- What you need to do:
Copy out the data so that nothing differs from the original.

##### Supplied material

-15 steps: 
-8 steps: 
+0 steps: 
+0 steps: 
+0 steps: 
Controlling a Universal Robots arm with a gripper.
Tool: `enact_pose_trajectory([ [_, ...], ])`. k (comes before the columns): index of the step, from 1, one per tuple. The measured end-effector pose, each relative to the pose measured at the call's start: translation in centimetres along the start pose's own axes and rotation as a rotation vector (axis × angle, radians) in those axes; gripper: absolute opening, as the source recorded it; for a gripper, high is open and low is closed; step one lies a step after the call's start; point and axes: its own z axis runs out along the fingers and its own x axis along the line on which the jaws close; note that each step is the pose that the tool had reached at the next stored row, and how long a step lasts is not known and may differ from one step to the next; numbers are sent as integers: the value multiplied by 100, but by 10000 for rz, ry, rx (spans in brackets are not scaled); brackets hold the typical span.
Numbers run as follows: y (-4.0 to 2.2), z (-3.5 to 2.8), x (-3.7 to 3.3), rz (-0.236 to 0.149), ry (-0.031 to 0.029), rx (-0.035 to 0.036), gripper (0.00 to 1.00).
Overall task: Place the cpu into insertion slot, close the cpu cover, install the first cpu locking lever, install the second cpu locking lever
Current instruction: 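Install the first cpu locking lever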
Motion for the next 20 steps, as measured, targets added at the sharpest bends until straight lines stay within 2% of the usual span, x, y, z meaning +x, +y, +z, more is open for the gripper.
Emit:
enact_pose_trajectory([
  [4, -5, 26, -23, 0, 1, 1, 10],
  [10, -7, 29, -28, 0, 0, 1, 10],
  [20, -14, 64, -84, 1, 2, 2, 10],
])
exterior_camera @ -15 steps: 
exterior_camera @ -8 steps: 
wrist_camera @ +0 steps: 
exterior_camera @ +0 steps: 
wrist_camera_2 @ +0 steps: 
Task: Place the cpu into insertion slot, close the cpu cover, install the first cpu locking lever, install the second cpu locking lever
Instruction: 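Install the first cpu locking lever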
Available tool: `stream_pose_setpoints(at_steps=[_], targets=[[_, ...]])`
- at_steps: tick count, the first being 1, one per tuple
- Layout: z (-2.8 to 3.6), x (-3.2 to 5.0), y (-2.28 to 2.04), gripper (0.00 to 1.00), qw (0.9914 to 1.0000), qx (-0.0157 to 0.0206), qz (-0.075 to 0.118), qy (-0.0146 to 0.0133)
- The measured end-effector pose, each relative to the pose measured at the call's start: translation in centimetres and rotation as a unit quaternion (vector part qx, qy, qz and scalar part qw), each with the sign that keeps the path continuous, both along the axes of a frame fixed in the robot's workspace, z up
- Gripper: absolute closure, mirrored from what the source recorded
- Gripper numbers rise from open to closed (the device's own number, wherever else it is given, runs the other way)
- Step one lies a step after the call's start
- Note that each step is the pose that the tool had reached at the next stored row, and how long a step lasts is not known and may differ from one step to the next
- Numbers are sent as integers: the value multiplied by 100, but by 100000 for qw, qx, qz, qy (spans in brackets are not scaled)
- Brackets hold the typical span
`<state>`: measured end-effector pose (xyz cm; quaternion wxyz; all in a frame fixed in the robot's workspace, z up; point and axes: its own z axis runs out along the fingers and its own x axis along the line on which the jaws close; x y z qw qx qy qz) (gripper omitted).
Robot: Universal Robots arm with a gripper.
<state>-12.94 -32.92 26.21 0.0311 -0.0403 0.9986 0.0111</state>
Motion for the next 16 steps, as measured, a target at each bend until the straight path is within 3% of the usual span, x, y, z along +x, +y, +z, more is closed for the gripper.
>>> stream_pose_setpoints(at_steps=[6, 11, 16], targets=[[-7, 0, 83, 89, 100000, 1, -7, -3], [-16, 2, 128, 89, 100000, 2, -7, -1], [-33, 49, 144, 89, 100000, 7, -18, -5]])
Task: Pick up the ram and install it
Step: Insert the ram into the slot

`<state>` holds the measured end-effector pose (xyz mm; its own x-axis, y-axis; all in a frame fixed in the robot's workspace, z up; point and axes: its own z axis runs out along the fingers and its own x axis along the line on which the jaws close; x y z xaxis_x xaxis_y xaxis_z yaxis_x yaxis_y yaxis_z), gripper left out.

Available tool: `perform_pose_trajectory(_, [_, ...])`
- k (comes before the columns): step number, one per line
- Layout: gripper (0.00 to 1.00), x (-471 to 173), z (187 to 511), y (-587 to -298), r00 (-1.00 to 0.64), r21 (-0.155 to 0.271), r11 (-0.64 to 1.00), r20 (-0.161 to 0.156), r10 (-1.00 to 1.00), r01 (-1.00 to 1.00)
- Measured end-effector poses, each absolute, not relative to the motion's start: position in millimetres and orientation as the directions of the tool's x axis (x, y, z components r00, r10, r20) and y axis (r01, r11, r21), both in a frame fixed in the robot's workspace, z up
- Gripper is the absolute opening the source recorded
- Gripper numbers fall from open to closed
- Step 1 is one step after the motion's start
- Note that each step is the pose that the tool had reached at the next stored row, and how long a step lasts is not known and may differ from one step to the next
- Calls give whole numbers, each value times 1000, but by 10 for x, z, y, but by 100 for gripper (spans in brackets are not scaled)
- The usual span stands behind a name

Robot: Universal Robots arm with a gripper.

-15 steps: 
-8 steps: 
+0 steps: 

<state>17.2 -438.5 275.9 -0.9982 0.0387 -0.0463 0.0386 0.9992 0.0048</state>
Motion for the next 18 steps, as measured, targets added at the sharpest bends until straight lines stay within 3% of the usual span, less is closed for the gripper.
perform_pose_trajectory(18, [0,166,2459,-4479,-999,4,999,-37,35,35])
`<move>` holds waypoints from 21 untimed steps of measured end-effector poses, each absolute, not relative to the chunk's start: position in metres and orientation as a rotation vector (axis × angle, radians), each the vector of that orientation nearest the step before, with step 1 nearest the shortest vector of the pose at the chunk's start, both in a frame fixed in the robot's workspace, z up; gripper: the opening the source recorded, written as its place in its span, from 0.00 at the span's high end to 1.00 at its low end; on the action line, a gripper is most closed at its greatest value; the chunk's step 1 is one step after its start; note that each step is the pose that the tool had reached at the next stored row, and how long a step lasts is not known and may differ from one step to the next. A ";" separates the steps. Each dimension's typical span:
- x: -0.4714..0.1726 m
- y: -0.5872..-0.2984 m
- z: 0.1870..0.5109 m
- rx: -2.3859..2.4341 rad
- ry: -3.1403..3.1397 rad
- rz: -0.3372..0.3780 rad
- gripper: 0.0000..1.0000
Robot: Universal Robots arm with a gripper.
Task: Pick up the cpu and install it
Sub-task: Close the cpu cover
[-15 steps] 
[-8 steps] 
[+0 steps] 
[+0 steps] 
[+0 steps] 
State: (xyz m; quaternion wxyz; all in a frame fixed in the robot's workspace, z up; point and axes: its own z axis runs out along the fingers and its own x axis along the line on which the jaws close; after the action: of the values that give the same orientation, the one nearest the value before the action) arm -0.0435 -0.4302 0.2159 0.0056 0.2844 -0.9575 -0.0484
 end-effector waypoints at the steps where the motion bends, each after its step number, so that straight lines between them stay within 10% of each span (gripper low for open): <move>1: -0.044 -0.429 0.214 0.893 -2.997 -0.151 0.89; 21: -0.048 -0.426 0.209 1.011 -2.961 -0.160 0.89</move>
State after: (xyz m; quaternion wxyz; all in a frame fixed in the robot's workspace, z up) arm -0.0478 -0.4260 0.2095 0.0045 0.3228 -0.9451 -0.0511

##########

- Task output:
-15 steps: 
-8 steps: 
+0 steps: 
+0 steps: 
+0 steps: 
Controlling a Universal Robots arm with a gripper.
Tool: `enact_pose_trajectory([ [_, ...], ])`. k (comes before the columns): index of the step, from 1, one per tuple. The measured end-effector pose, each relative to the pose measured at the call's start: translation in centimetres along the start pose's own axes and rotation as a rotation vector (axis × angle, radians) in those axes; gripper: absolute opening, as the source recorded it; for a gripper, high is open and low is closed; step one lies a step after the call's start; point and axes: its own z axis runs out along the fingers and its own x axis along the line on which the jaws close; note that each step is the pose that the tool had reached at the next stored row, and how long a step lasts is not known and may differ from one step to the next; numbers are sent as integers: the value multiplied by 100, but by 10000 for rz, ry, rx (spans in brackets are not scaled); brackets hold the typical span.
Numbers run as follows: y (-4.0 to 2.2), z (-3.5 to 2.8), x (-3.7 to 3.3), rz (-0.236 to 0.149), ry (-0.031 to 0.029), rx (-0.035 to 0.036), gripper (0.00 to 1.00).
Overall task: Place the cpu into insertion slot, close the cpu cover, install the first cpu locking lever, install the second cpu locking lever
Current instruction: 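Install the first cpu locking lever
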Motion for the next 20 steps, as measured, targets added at the sharpest bends until straight lines stay within 2% of the usual span, x, y, z meaning +x, +y, +z, more is open for the gripper.
Emit:
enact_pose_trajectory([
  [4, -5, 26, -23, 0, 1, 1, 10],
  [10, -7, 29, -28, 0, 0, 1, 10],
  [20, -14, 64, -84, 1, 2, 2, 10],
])
exterior_camera @ -15 steps: 
exterior_camera @ -8 steps: 
wrist_camera @ +0 steps: 
exterior_camera @ +0 steps: 
wrist_camera_2 @ +0 steps: 
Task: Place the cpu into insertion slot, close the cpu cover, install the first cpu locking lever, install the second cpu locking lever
Instruction: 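Install the first cpu locking lever
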Available tool: `stream_pose_setpoints(at_steps=[_], targets=[[_, ...]])`
- at_steps: tick count, the first being 1, one per tuple
- Layout: z (-2.8 to 3.6), x (-3.2 to 5.0), y (-2.28 to 2.04), gripper (0.00 to 1.00), qw (0.9914 to 1.0000), qx (-0.0157 to 0.0206), qz (-0.075 to 0.118), qy (-0.0146 to 0.0133)
- The measured end-effector pose, each relative to the pose measured at the call's start: translation in centimetres and rotation as a unit quaternion (vector part qx, qy, qz and scalar part qw), each with the sign that keeps the path continuous, both along the axes of a frame fixed in the robot's workspace, z up
- Gripper: absolute closure, mirrored from what the source recorded
- Gripper numbers rise from open to closed (the device's own number, wherever else it is given, runs the other way)
- Step one lies a step after the call's start
- Note that each step is the pose that the tool had reached at the next stored row, and how long a step lasts is not known and may differ from one step to the next
- Numbers are sent as integers: the value multiplied by 100, but by 100000 for qw, qx, qz, qy (spans in brackets are not scaled)
- Brackets hold the typical span
`<state>`: measured end-effector pose (xyz cm; quaternion wxyz; all in a frame fixed in the robot's workspace, z up; point and axes: its own z axis runs out along the fingers and its own x axis along the line on which the jaws close; x y z qw qx qy qz) (gripper omitted).
Robot: Universal Robots arm with a gripper.
<state>-12.94 -32.92 26.21 0.0311 -0.0403 0.9986 0.0111</state>
Motion for the next 16 steps, as measured, a target at each bend until the straight path is within 3% of the usual span, x, y, z along +x, +y, +z, more is closed for the gripper.
>>> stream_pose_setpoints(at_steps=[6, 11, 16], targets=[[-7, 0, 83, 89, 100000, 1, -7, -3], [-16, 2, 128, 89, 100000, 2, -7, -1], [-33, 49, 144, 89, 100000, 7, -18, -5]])
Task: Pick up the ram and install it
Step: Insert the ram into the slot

`<state>` holds the measured end-effector pose (xyz mm; its own x-axis, y-axis; all in a frame fixed in the robot's workspace, z up; point and axes: its own z axis runs out along the fingers and its own x axis along the line on which the jaws close; x y z xaxis_x xaxis_y xaxis_z yaxis_x yaxis_y yaxis_z), gripper left out.

Available tool: `perform_pose_trajectory(_, [_, ...])`
- k (comes before the columns): step number, one per line
- Layout: gripper (0.00 to 1.00), x (-471 to 173), z (187 to 511), y (-587 to -298), r00 (-1.00 to 0.64), r21 (-0.155 to 0.271), r11 (-0.64 to 1.00), r20 (-0.161 to 0.156), r10 (-1.00 to 1.00), r01 (-1.00 to 1.00)
- Measured end-effector poses, each absolute, not relative to the motion's start: position in millimetres and orientation as the directions of the tool's x axis (x, y, z components r00, r10, r20) and y axis (r01, r11, r21), both in a frame fixed in the robot's workspace, z up
- Gripper is the absolute opening the source recorded
- Gripper numbers fall from open to closed
- Step 1 is one step after the motion's start
- Note that each step is the pose that the tool had reached at the next stored row, and how long a step lasts is not known and may differ from one step to the next
- Calls give whole numbers, each value times 1000, but by 10 for x, z, y, but by 100 for gripper (spans in brackets are not scaled)
- The usual span stands behind a name

Robot: Universal Robots arm with a gripper.

-15 steps: 
-8 steps: 
+0 steps: 

<state>17.2 -438.5 275.9 -0.9982 0.0387 -0.0463 0.0386 0.9992 0.0048</state>
Motion for the next 18 steps, as measured, targets added at the sharpest bends until straight lines stay within 3% of the usual span, less is closed for the gripper.
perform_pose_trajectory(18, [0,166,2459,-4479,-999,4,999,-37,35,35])
`<move>` holds waypoints from 21 untimed steps of measured end-effector poses, each absolute, not relative to the chunk's start: position in metres and orientation as a rotation vector (axis × angle, radians), each the vector of that orientation nearest the step before, with step 1 nearest the shortest vector of the pose at the chunk's start, both in a frame fixed in the robot's workspace, z up; gripper: the opening the source recorded, written as its place in its span, from 0.00 at the span's high end to 1.00 at its low end; on the action line, a gripper is most closed at its greatest value; the chunk's step 1 is one step after its start; note that each step is the pose that the tool had reached at the next stored row, and how long a step lasts is not known and may differ from one step to the next. A ";" separates the steps. Each dimension's typical span:
- x: -0.4714..0.1726 m
- y: -0.5872..-0.2984 m
- z: 0.1870..0.5109 m
- rx: -2.3859..2.4341 rad
- ry: -3.1403..3.1397 rad
- rz: -0.3372..0.3780 rad
- gripper: 0.0000..1.0000
Robot: Universal Robots arm with a gripper.
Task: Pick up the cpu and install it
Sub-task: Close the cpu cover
[-15 steps] 
[-8 steps] 
[+0 steps] 
[+0 steps] 
[+0 steps] 
State: (xyz m; quaternion wxyz; all in a frame fixed in the robot's workspace, z up; point and axes: its own z axis runs out along the fingers and its own x axis along the line on which the jaws close; after the action: of the values that give the same orientation, the one nearest the value before the action) arm -0.0435 -0.4302 0.2159 0.0056 0.2844 -0.9575 -0.0484
 end-effector waypoints at the steps where the motion bends, each after its step number, so that straight lines between them stay within 10% of each span (gripper low for open): <move>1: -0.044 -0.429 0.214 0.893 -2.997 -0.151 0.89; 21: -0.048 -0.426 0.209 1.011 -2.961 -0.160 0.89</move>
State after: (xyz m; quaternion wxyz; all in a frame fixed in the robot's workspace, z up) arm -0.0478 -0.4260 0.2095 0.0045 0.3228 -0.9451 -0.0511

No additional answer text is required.